Work in Progress
I have this back issue. A disc in my lower back has decided to bulge on a nerve. At times it’s been nearly debilitating, but things are improving, slowly.
After examinations by two doctors, an MRI, an initial round of physical therapy, three steroid injections, and another round of physical therapy with a therapist I affectionately call my sadist, I’m lying on a table, belted and looped, in traction. It’s not painful or even uncomfortable. But afterward, I will be sore for a few hours.
I feel the traction pull. Hold 50 seconds, release 10 seconds, hold 50 seconds.
Progress has been slow, but it has been progress. In addition to sessions with the therapist, I have exercises to do at home, like lying on a hard Styrofoam cylinder positioned across the small of my back for 15 or 20 minutes, which sounds awful but is wonderfully relaxing (and pain-relieving).
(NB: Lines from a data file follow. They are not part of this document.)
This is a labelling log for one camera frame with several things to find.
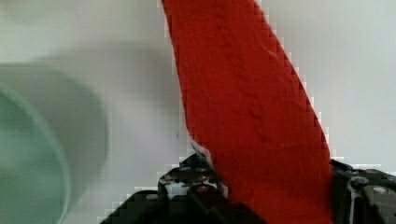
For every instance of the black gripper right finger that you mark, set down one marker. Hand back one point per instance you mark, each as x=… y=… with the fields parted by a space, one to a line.
x=362 y=196

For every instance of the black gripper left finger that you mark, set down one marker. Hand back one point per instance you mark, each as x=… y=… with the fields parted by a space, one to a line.
x=188 y=194

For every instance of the red felt ketchup bottle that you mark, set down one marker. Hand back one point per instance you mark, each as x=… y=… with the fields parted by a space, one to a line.
x=247 y=110

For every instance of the green round bowl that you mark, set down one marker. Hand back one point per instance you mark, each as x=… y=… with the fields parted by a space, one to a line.
x=53 y=143

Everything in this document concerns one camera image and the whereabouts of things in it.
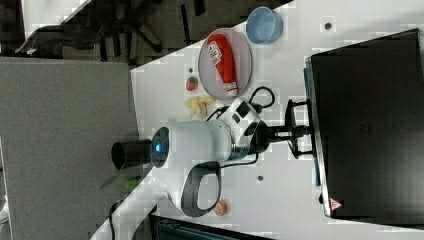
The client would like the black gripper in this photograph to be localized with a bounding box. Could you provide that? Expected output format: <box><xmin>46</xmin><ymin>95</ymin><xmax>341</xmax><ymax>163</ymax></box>
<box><xmin>249</xmin><ymin>100</ymin><xmax>314</xmax><ymax>159</ymax></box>

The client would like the black toaster oven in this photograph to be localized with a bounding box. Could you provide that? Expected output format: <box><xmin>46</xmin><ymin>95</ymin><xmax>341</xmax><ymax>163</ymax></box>
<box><xmin>305</xmin><ymin>29</ymin><xmax>424</xmax><ymax>229</ymax></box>

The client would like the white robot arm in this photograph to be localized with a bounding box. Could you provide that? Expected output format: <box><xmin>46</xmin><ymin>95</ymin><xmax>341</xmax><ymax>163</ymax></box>
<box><xmin>150</xmin><ymin>98</ymin><xmax>313</xmax><ymax>218</ymax></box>

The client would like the yellow toy banana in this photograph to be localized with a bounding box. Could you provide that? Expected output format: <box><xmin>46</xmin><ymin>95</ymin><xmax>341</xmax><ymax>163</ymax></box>
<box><xmin>185</xmin><ymin>96</ymin><xmax>215</xmax><ymax>119</ymax></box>

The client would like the grey round plate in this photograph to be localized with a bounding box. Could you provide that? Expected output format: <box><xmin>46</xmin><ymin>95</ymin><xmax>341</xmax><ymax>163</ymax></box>
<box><xmin>198</xmin><ymin>28</ymin><xmax>252</xmax><ymax>101</ymax></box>

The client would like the toy orange slice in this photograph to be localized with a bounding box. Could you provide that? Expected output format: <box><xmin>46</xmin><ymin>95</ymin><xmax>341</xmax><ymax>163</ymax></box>
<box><xmin>214</xmin><ymin>200</ymin><xmax>228</xmax><ymax>216</ymax></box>

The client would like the blue bowl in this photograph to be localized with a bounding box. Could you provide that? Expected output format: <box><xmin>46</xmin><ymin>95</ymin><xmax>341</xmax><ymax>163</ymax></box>
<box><xmin>246</xmin><ymin>7</ymin><xmax>283</xmax><ymax>45</ymax></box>

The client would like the large toy strawberry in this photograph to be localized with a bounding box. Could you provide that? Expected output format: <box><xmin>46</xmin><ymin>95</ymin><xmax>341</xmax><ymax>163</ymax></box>
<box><xmin>185</xmin><ymin>77</ymin><xmax>198</xmax><ymax>91</ymax></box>

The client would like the red plush ketchup bottle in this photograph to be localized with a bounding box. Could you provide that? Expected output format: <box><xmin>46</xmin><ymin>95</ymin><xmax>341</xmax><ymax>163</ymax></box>
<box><xmin>207</xmin><ymin>33</ymin><xmax>238</xmax><ymax>97</ymax></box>

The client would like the black cylinder at table edge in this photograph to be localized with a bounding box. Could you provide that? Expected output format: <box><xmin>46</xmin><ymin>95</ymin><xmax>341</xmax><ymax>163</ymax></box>
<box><xmin>111</xmin><ymin>139</ymin><xmax>151</xmax><ymax>170</ymax></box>

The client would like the dark office chair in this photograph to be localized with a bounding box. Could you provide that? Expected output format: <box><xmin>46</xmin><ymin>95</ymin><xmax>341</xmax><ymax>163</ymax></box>
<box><xmin>16</xmin><ymin>0</ymin><xmax>162</xmax><ymax>56</ymax></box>

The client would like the grey partition panel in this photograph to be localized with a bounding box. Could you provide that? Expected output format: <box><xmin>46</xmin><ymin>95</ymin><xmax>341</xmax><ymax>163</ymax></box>
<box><xmin>0</xmin><ymin>57</ymin><xmax>137</xmax><ymax>240</ymax></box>

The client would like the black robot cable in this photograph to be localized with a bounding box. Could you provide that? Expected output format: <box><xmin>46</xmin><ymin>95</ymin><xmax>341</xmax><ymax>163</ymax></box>
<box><xmin>206</xmin><ymin>86</ymin><xmax>277</xmax><ymax>168</ymax></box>

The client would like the white camera mount housing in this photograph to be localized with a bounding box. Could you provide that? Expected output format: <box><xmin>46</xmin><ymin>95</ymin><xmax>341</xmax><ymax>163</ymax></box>
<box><xmin>220</xmin><ymin>98</ymin><xmax>260</xmax><ymax>160</ymax></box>

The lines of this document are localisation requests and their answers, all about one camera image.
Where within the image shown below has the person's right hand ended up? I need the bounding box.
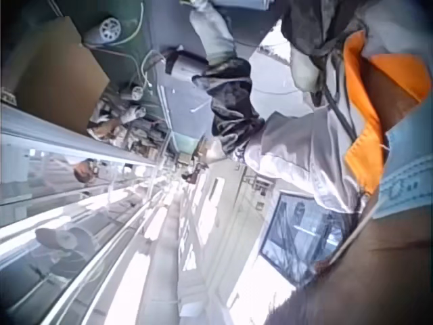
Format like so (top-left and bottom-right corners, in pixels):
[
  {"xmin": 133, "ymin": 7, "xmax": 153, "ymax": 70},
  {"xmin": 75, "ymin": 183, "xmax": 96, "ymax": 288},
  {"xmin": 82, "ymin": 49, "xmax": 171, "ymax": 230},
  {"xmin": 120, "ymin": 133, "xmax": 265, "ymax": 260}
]
[{"xmin": 290, "ymin": 43, "xmax": 326, "ymax": 93}]

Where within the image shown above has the silver and black cylinder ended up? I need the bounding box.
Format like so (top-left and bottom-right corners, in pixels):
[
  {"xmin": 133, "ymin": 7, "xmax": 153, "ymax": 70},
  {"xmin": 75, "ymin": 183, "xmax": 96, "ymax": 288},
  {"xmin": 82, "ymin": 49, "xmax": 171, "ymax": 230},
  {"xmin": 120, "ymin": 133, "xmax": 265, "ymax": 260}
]
[{"xmin": 164, "ymin": 50, "xmax": 209, "ymax": 79}]

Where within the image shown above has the dark framed window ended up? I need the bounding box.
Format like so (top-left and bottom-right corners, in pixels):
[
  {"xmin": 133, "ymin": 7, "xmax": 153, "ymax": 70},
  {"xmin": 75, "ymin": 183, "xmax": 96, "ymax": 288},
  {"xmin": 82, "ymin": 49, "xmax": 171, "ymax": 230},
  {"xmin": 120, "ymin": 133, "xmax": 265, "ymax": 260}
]
[{"xmin": 259, "ymin": 191, "xmax": 348, "ymax": 284}]

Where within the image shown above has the heap of mixed parts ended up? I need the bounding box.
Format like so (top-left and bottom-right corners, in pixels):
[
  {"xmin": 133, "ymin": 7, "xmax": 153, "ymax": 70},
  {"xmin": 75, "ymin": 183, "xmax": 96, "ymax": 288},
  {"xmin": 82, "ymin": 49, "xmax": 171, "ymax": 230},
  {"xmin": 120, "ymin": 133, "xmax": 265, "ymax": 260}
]
[{"xmin": 87, "ymin": 97, "xmax": 170, "ymax": 160}]

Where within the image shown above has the brown cardboard box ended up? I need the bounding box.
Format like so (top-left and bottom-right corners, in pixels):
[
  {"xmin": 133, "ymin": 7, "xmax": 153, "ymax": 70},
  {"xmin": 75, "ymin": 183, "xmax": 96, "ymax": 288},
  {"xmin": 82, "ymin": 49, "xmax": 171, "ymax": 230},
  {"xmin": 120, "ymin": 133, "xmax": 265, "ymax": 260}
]
[{"xmin": 13, "ymin": 16, "xmax": 111, "ymax": 136}]

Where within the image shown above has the long glass partition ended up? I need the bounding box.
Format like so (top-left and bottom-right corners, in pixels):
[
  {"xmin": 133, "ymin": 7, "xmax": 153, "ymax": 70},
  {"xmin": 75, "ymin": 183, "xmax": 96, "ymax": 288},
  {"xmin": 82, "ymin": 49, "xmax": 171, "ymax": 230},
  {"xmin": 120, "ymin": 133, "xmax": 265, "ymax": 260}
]
[{"xmin": 0, "ymin": 101, "xmax": 177, "ymax": 325}]

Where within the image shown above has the thin white cable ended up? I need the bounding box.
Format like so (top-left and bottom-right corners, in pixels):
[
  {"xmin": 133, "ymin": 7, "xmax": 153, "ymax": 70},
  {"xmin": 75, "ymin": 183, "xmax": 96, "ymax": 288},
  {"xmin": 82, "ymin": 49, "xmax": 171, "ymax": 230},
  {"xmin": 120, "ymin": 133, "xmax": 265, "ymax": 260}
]
[{"xmin": 84, "ymin": 0, "xmax": 146, "ymax": 48}]

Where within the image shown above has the large white cable spool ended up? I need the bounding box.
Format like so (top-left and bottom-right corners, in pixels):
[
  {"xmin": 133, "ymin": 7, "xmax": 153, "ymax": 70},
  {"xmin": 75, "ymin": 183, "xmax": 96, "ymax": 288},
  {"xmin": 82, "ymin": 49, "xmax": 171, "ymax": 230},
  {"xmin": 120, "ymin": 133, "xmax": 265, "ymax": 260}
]
[{"xmin": 84, "ymin": 15, "xmax": 122, "ymax": 47}]

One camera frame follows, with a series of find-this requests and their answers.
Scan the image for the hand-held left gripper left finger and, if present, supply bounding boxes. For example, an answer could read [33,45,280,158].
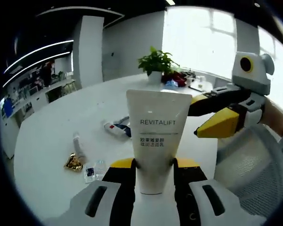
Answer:
[61,158,136,226]

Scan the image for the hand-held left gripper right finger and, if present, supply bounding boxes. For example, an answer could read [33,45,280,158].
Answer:
[171,158,250,226]

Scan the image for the clear skincare sample sachet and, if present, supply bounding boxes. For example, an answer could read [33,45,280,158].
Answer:
[83,160,107,184]

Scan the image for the gold foil skincare sachet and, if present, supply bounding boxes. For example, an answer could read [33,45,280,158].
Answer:
[63,153,83,172]

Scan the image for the clear cap skincare bottle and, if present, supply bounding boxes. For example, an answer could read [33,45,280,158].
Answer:
[72,132,87,163]

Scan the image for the red collar skincare bottle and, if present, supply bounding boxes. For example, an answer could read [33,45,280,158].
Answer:
[103,119,126,137]

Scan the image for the green white skincare packet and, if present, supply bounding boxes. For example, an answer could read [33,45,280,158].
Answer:
[113,122,133,138]

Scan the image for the white skincare tube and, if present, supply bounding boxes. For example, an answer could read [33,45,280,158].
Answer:
[126,89,193,195]

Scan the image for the white mesh office chair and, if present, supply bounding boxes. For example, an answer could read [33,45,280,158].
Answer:
[216,123,283,223]

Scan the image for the blue plastic bag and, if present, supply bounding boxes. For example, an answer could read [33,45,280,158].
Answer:
[165,80,180,89]

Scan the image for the potted green plant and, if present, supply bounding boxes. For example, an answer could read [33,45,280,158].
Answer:
[138,46,180,84]

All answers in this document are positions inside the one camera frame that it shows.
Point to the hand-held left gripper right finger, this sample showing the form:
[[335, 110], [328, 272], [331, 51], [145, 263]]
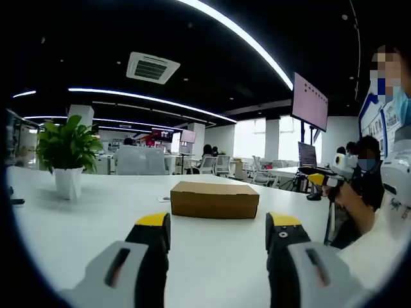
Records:
[[289, 256]]

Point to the ceiling air conditioner vent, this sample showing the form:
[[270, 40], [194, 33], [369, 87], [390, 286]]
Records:
[[152, 68]]

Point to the small black object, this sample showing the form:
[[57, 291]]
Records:
[[314, 196]]

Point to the blue white wall poster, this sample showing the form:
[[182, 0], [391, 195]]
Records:
[[369, 128]]

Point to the white office chair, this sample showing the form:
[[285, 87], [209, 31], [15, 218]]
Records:
[[207, 164], [261, 171], [223, 165]]

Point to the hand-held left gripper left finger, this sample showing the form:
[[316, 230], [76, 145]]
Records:
[[141, 256]]

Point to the small black tool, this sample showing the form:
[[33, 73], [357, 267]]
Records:
[[17, 201]]

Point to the brown cardboard shoe box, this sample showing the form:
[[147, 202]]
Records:
[[214, 200]]

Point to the person's blue face mask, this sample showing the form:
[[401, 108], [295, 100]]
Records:
[[401, 106]]

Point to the small pink monitor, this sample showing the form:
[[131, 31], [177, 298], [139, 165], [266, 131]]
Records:
[[188, 136]]

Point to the large pink display screen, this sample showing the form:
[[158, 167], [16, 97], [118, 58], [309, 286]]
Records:
[[309, 102]]

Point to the wide ceiling light strip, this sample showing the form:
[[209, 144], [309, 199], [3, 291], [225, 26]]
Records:
[[244, 35]]

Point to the thin ceiling light strip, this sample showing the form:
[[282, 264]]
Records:
[[144, 97]]

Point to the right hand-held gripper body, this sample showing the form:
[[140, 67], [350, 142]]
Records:
[[345, 163]]

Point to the person's right hand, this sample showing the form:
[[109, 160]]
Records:
[[345, 199]]

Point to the small grey table disc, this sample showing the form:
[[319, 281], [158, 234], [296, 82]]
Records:
[[163, 199]]

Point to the white chest device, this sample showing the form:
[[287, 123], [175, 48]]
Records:
[[396, 179]]

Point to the frosted desk partition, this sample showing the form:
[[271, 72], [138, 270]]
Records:
[[141, 162]]

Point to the dark desk monitor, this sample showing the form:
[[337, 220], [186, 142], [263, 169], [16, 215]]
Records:
[[307, 154]]

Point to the potted green plant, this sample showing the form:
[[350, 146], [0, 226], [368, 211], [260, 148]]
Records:
[[67, 144]]
There are mental exercises to go with the physical as well – reading and convincing my brain to get with the program. I feel like a continuous learner on back pain. I’ve also become my own champion, pushing back on doctors and therapists alike when I need to do that.
Thinking About Work
So I’m lying in traction, and I’m thinking about work.
I’m not thinking about all I need to get done, or if I’m falling behind. My work is such that I can literally function anywhere, including in traction, because it’s mostly online work that I do.
No, I’m thinking about the whole idea of work.
I’ve read all the books about work as a search for excellence, or an adventure, or discovering who moved the cheese. Despite all of these helpful insights, it occurs to me that work, all kinds of work, comes down to a few basic principles.
Work is mostly about solving problems. It can be difficult, occasionally painful, and it may not succeed.
Work happens within a set of confining circumstances – limited resources, policies, standards, procedures and laws. You can’t simply do it any old way.
Results Take Time
And work can be frustrating because it takes time to produce a result. It can go on for a very long time with seemingly nothing to show for it, while the accountants and higher-ups are constantly looking over your shoulder, pushing you, like sadists.
Discouragement can come easy. Unforeseen circumstances arise. Staff changes. Resources must be cut. New processes are put in place. But persistence and creativity eventually lead to a breakthrough. Resources get added. Problems get solved and new value is created.
You make progress, but it’s slow, and the pressure to produce is always there.
It occurs to me as I lie here in traction, that all of this I’m going through for my back problem is exactly like my work. I’m stretched out in this contraption, experiencing a metaphor for work.
Hold 50 seconds, release 10 seconds, hold 50 seconds.